TD-Suite: All Batteries Included Framework for Technical Debt Classification
摘要
In Agile software development, maintaining velocity requires the continuous management of Technical Debt (TD). However, the rapid iteration cycles inherent to Agile often obscure debt accumulation, making manual identification in issue trackers prohibitively expensive. To address this, we present TD-Suite, a comprehensive framework engineered to automate the classification of technical debt. It leverages state-of-the-art transformer models to analyze textual artifacts, such as developer discussions in issue reports, where subtle indicators of debt often lie hidden. TD-Suite provides a seamless end-to-end pipeline suitable for Agile ML Engineering, managing everything from initial data ingestion and rigorous preprocessing to model training, thorough evaluation, and final inference.
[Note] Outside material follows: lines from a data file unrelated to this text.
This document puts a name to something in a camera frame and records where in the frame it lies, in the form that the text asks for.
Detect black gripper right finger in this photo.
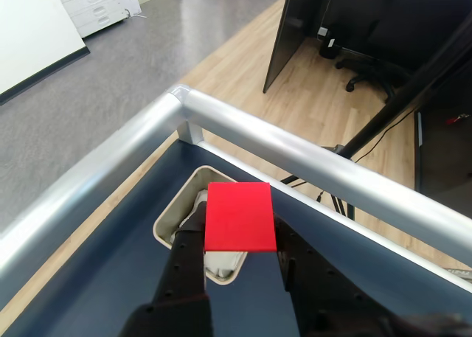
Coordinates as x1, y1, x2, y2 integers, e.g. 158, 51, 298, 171
273, 213, 396, 337

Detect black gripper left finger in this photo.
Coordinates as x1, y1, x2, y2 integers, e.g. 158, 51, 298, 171
117, 202, 215, 337

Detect red cube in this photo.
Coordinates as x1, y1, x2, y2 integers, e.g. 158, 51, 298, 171
204, 181, 278, 252

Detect beige rounded box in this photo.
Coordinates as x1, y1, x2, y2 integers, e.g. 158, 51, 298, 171
153, 165, 249, 287

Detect dark blue table mat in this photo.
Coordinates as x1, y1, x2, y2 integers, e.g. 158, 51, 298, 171
7, 139, 472, 337

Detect black cabinet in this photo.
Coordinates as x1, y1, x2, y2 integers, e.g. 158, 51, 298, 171
412, 56, 472, 201

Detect black waste bin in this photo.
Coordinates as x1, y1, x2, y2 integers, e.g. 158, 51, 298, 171
319, 27, 342, 60

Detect black desk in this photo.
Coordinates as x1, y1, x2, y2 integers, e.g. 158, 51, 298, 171
262, 0, 472, 94

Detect white drawer cabinet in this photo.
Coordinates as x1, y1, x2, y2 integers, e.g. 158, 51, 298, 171
51, 0, 125, 39

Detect silver metal rail frame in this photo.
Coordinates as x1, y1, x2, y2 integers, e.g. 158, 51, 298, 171
0, 84, 472, 285

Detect black floor cable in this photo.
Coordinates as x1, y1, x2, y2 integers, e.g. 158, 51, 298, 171
353, 111, 414, 161

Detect black camera tripod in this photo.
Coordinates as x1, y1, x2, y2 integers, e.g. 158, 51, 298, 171
280, 8, 472, 220

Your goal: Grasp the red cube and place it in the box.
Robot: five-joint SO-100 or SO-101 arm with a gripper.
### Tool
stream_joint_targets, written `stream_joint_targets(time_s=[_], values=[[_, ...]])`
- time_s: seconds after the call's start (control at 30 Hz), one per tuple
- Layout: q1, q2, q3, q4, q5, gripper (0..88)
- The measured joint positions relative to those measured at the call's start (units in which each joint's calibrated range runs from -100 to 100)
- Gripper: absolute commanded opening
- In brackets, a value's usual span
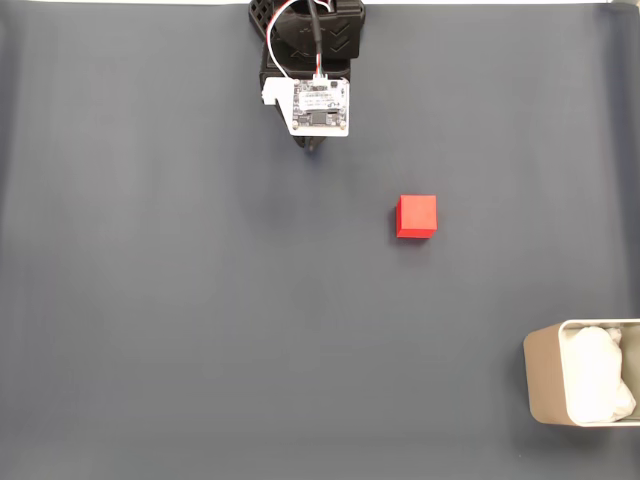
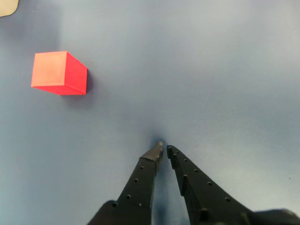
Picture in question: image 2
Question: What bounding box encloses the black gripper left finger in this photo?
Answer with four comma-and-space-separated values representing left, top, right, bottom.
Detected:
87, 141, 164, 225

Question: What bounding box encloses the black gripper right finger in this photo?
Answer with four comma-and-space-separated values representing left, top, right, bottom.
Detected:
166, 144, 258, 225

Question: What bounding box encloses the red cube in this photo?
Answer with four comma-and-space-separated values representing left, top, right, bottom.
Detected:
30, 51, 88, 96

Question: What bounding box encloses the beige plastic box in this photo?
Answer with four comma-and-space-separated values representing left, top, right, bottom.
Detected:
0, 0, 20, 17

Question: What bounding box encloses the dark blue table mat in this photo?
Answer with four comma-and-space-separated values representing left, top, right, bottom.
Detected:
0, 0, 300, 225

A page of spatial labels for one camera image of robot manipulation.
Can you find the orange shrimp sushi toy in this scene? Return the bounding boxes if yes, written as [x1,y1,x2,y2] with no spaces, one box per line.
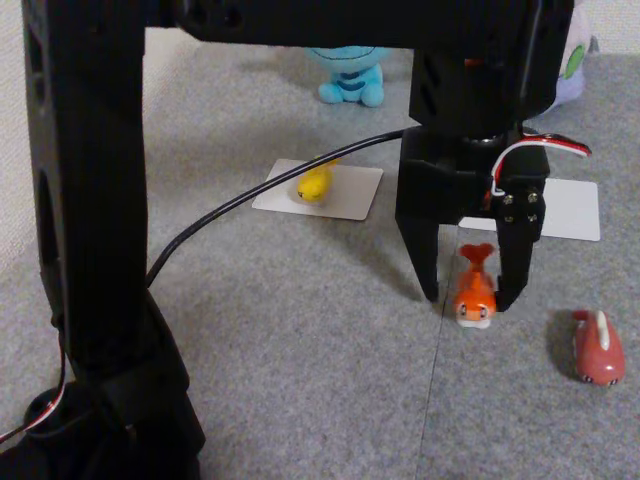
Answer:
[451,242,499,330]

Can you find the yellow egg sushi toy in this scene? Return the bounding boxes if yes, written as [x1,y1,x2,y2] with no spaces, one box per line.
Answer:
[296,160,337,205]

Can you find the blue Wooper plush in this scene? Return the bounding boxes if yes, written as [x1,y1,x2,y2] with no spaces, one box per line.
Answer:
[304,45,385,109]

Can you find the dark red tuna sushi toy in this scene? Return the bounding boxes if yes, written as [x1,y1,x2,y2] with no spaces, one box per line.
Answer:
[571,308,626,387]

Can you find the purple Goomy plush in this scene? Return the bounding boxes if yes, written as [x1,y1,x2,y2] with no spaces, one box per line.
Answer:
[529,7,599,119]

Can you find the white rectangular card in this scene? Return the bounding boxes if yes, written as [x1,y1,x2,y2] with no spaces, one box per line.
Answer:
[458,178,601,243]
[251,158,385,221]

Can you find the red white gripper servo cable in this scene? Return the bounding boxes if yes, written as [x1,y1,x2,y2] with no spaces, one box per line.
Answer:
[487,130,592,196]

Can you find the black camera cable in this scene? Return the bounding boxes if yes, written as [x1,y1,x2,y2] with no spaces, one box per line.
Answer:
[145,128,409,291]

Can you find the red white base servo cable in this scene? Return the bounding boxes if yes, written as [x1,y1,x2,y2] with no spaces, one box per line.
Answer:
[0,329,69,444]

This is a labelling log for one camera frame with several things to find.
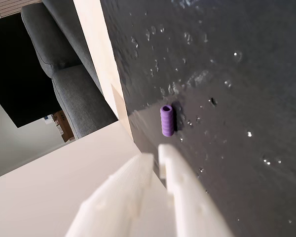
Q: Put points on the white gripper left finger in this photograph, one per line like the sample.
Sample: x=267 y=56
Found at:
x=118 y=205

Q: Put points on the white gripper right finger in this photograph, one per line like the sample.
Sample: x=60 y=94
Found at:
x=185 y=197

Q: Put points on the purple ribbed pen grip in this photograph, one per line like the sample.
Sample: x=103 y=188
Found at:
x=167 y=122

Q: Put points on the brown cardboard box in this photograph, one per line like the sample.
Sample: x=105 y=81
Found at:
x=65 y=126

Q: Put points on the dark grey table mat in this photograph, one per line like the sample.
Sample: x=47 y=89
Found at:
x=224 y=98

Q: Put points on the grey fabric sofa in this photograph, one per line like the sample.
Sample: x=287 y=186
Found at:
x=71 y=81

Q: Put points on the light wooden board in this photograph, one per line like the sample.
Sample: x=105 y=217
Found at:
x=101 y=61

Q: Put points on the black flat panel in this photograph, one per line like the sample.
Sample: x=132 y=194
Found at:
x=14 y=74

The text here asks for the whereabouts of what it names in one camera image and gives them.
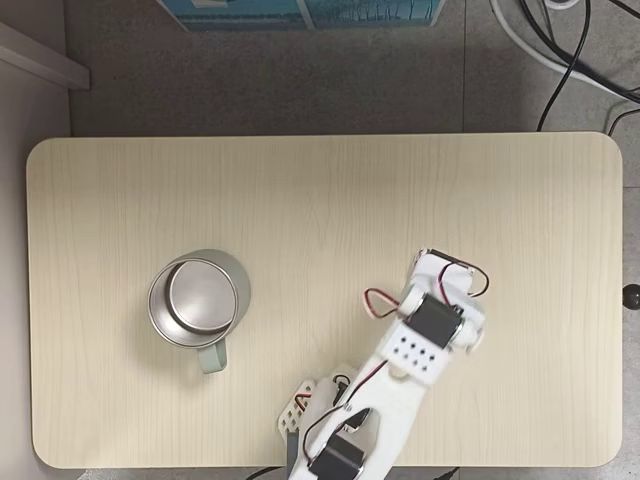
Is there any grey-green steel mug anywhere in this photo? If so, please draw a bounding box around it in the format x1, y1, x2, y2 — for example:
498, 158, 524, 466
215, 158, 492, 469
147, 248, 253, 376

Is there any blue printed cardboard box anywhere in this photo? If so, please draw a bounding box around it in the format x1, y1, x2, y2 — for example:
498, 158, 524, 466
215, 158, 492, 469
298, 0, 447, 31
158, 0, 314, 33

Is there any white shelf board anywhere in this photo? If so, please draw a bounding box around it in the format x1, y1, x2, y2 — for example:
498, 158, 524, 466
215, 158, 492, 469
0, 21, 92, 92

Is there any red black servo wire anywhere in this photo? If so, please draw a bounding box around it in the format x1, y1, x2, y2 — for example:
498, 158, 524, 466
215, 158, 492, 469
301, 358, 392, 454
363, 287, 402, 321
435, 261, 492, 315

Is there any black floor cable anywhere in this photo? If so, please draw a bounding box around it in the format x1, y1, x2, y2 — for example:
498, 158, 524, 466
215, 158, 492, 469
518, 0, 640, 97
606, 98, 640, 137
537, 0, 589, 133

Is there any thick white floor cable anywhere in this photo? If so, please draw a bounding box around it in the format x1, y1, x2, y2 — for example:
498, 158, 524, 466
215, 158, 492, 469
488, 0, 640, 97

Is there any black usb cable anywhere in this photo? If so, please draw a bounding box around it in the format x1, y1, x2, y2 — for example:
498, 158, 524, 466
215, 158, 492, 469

It supports both binary classification (debt or no debt) and granular categorization—identifying code, architecture, design, or documentation debt—enabling Agile teams to formulate targeted refactoring strategies. To ensure robustness on real-world, imbalanced datasets, TD-Suite incorporates k-fold cross-validation, early stopping, and class weighting strategies. The framework explicitly integrates the tracking and reporting of carbon emissions associated with model training. Furthermore, it features a user-friendly Gradio web interface within a Docker container, simplifying integration into DevOps pipelines and democratizing access for practitioners without deep ML expertise.